A bill that some insurers lobbied quietly to quash made its way through the Legislature and was signed by Gov. Phil Murphy on Sunday.
It was first introduced in October 2018 by state Sen. Paul Sarlo (D-Wood-Ridge), and came from a report commissioned by a New Jersey doctor that alleged health insurers were skimming off the top of claims payments for the SHBP and SEHBP.
The report was published by California-based AVYM.
ROI-NJ previously reported that the state’s contracts with Aetna and Horizon Blue Cross Blue Shield of New Jersey are set to expire this year, allowing a revamp of the Request for Proposal process and changing the type of contracts the state has with insurers who administer the state plans.
The Office of Legislative Services said in its fiscal analysis of the bill that it could not put a specific savings amount from the audited claims, even though the AVYM report alleges savings of more than $1 million to the state.

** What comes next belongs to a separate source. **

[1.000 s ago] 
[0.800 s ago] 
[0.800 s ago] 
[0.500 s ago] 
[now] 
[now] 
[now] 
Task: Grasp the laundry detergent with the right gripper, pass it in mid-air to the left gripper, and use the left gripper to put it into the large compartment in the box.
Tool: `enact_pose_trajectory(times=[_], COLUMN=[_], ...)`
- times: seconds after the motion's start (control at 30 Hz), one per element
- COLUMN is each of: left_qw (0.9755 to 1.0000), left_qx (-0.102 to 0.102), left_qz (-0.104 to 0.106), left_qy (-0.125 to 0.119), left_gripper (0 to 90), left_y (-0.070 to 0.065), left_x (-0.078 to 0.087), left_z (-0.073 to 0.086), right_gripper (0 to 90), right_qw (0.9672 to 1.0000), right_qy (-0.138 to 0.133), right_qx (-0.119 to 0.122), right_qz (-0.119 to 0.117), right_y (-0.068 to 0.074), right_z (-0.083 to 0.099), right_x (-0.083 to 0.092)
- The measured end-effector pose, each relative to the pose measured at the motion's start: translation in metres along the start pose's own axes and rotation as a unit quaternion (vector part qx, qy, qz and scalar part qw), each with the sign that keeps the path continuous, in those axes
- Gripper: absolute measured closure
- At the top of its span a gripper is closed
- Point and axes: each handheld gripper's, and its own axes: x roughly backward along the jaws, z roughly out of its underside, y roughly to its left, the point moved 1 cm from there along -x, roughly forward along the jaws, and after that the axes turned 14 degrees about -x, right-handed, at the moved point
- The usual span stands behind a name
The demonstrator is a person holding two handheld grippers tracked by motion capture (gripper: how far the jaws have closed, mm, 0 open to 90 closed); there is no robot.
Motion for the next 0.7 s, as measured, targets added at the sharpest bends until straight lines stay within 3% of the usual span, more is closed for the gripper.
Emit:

“Hiring a third-party medical claims reviewer to provide regular, frequent and ongoing review and oversight of the claims process, which process includes, but is not limited to, the receipt, management, adjudication and payment of claims, serves the best interests of the state, participating employers and the thousands of employees and their dependents covered under the (SHBP and SEHBP),” according to the legislation.
The goal is to have a medical claims reviewer hired in time to review claims from plans that will be in effect in January 2020.